| Task to complete |
Where the string "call" appears in a line of the material below, copy that line.

==============================

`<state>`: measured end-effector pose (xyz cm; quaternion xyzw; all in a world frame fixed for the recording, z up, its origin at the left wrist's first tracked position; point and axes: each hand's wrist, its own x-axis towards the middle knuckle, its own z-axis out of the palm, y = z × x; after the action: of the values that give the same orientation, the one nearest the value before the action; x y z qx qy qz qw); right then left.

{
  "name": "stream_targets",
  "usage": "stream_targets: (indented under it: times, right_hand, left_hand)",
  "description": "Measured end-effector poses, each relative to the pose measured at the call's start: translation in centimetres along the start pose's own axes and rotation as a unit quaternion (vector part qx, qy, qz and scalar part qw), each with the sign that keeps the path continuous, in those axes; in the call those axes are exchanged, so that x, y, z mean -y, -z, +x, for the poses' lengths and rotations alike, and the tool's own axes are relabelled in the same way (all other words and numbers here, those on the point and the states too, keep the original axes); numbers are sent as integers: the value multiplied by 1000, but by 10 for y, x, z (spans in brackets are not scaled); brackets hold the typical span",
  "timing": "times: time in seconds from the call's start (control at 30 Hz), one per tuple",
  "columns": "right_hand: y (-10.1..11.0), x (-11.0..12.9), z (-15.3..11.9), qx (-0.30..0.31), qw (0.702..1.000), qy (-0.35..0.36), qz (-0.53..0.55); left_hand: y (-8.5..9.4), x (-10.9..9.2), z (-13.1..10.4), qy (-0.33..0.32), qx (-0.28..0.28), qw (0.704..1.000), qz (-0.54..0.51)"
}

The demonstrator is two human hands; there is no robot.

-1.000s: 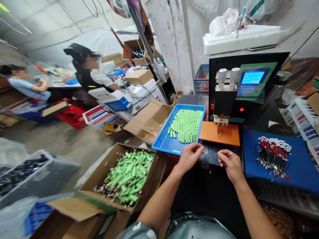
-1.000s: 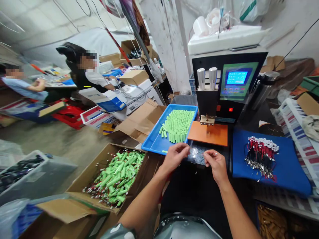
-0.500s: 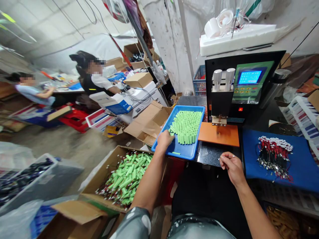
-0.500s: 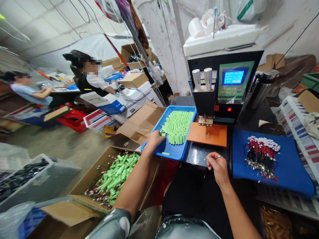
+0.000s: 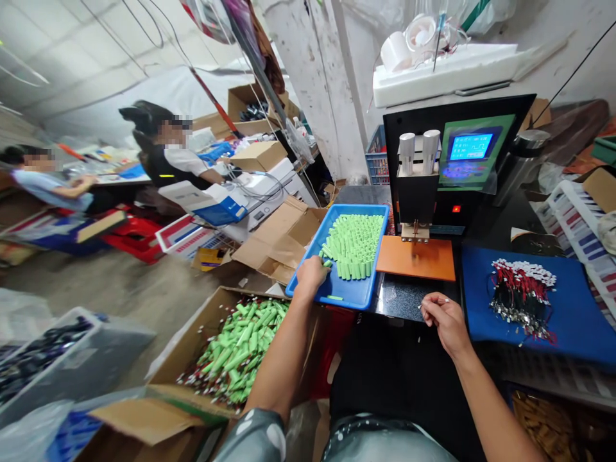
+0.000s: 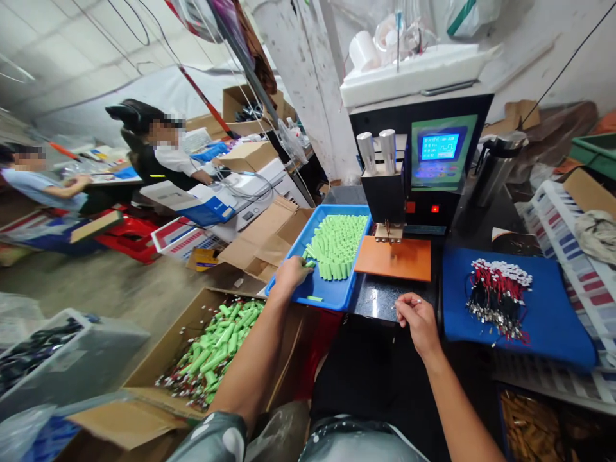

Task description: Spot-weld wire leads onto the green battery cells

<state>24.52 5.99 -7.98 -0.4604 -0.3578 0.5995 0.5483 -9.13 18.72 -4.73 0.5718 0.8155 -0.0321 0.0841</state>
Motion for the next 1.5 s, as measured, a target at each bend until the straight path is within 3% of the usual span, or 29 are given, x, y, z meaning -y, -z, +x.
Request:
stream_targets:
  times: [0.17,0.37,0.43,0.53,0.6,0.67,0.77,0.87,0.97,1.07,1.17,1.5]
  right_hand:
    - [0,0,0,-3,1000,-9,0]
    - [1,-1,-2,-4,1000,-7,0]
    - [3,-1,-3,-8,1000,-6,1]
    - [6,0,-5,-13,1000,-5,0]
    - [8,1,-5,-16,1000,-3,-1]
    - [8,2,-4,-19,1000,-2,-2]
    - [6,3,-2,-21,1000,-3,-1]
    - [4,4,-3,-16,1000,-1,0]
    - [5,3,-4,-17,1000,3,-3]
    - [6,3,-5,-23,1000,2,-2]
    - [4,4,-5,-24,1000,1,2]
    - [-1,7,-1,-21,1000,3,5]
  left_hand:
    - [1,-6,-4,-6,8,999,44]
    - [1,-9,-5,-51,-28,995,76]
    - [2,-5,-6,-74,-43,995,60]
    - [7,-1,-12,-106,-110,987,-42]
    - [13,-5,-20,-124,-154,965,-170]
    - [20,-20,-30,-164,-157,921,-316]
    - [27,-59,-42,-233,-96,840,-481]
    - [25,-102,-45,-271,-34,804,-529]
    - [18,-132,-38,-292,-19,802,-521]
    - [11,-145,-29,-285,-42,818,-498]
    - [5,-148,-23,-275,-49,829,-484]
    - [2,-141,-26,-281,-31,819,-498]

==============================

| Solution to this task |
  "description": "Measured end-effector poses, each relative to the pose measured at the call's start: translation in centimetres along the start pose's own axes and rotation as a unit quaternion (vector part qx, qy, qz and scalar part qw), each with the sign that keeps the path continuous, in those axes; in the call those axes are exchanged, so that x, y, z mean -y, -z, +x, for the poses' lengths and rotations alike, and the tool's own axes are relabelled in the same way (all other words and numbers here, those on the point and the states too, keep the original axes); numbers are sent as integers: the value multiplied by 1000, but by 10 for y, x, z (spans in brackets are not scaled); brackets hold the typical span",
  "timing": "times: time in seconds from the call's start (control at 30 Hz), one per tuple",

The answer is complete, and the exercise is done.